Deputy chief Brian McGuinness's remarks were subtle in deference to the families and a recent rash of publicity about the missing women.

But it was clear police do not favour a reward.

Rewards can be effective when police have evidence of a crime and have "holdback" evidence to assess the validity of tips, McGuinness said. In these cases, the police have no leads and therefore no "filter" to weed out hoaxes.

Just because the women were drug-addicted prostitutes doesn't mean police haven't been trying their hardest to find them, McGuinness said.

"It doesn't mean we value them less or consider them throwaways," he said.

A second detective was assigned to the case in June.

And yesterday Const. Dave Dixon joined the three-strong missing-persons unit.

It wasn't enough for Jamie Lee Hamilton, who runs Grandma's House, a drop-in centre for prostitutes. The allotment of three individuals is not sufficient for this number of crimes, she told the board.

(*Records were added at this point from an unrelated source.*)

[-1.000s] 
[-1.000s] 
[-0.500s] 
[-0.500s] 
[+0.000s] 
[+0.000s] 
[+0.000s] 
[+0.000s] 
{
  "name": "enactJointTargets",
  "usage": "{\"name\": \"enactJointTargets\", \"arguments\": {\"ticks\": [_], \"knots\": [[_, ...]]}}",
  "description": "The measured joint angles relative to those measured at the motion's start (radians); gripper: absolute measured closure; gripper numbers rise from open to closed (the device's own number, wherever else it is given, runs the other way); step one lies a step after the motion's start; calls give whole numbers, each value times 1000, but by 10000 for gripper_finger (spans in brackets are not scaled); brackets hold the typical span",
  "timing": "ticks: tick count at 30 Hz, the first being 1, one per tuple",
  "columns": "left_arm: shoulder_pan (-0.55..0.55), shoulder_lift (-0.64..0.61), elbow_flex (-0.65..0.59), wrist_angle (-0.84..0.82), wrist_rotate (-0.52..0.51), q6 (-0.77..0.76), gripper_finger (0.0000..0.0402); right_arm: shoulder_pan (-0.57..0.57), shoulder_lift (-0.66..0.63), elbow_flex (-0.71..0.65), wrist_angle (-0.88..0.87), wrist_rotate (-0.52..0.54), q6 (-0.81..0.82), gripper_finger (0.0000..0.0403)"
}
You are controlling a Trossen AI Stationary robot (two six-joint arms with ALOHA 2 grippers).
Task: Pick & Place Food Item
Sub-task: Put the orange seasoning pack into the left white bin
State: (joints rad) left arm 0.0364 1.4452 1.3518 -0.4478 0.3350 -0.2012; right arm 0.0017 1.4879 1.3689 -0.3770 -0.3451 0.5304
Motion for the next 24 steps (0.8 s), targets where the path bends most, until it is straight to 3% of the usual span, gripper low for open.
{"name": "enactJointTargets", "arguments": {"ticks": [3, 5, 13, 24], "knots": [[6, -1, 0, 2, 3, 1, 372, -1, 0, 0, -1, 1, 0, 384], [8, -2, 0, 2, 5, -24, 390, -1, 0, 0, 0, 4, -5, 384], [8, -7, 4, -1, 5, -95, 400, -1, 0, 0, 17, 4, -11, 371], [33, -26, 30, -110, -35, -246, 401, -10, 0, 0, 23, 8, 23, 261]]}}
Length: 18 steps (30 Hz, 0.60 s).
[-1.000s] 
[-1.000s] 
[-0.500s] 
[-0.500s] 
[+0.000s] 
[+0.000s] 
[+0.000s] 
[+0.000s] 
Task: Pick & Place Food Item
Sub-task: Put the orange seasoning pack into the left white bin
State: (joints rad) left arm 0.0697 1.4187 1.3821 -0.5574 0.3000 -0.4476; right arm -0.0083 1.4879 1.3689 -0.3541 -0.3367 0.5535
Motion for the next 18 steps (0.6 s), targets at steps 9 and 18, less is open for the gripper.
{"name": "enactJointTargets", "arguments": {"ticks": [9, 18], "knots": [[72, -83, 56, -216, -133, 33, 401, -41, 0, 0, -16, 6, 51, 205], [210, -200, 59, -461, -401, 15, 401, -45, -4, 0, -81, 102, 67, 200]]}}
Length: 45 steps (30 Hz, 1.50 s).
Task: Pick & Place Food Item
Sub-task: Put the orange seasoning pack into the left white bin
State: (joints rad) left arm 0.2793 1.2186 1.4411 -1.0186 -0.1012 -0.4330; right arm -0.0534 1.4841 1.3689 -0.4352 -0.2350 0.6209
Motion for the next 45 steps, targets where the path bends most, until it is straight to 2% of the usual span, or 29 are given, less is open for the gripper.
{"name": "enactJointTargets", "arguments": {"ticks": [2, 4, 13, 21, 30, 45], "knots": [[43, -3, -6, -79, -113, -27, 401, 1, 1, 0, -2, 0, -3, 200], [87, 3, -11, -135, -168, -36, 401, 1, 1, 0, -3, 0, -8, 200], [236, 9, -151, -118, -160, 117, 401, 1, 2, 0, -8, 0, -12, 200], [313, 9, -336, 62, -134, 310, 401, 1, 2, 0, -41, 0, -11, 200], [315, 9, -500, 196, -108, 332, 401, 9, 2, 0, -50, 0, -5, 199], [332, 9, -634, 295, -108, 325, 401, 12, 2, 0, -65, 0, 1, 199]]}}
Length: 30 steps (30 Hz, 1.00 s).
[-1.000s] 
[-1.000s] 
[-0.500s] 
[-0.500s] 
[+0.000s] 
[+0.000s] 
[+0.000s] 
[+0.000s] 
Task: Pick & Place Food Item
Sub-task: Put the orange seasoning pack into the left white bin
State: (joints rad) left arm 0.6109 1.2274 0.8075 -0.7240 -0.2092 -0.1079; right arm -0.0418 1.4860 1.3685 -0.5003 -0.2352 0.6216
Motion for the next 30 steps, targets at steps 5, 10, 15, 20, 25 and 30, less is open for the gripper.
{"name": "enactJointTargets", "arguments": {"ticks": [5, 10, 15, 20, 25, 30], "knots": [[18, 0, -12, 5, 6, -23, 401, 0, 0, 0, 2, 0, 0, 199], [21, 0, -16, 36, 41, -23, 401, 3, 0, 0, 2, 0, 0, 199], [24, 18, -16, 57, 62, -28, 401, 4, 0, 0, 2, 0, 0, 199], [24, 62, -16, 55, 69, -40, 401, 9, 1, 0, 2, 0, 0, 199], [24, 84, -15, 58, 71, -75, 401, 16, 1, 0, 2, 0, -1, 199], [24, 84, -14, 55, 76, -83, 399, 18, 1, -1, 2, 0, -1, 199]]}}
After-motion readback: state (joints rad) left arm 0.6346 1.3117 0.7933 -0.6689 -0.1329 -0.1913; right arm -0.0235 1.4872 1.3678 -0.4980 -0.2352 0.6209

"We need to convert missing status to murder status."

Hamilton said a task force made up of more police officers and community members should be formed to sift through the tips.

McGuinness said the missing-persons team works next door to a 20-officer homicide unit that is always available to help out.

Police continued to downplay fears expressed by interested persons that a serial killer could be responsible for the disappearances.

McGuinness said only that common sense leads them to believe that some of the women have met with foul play.


Large rewards rarely result in arrests and convictions.

"The big ones are very, very rarely solved by the big money," said Vancouver police Sgt. Gord Elias, co-ordinator for Greater Vancouver CrimeStoppers.

Rewards that remain open include:

- $1 million -- the largest reward in Canadian history -- for information on those responsible for the 1985 Air India tragedy.

- $500,000 in the case of the sniper who shot four Canadian doctors who perform abortions, including Vancouver's Dr. Garson Romalis.

- $300,000 in the 1993 Burnaby crossbow murder of student Sylvia Leung, 22.

- $110,000 in the 1996 murder of Jessica States, 11, of Port Alberni.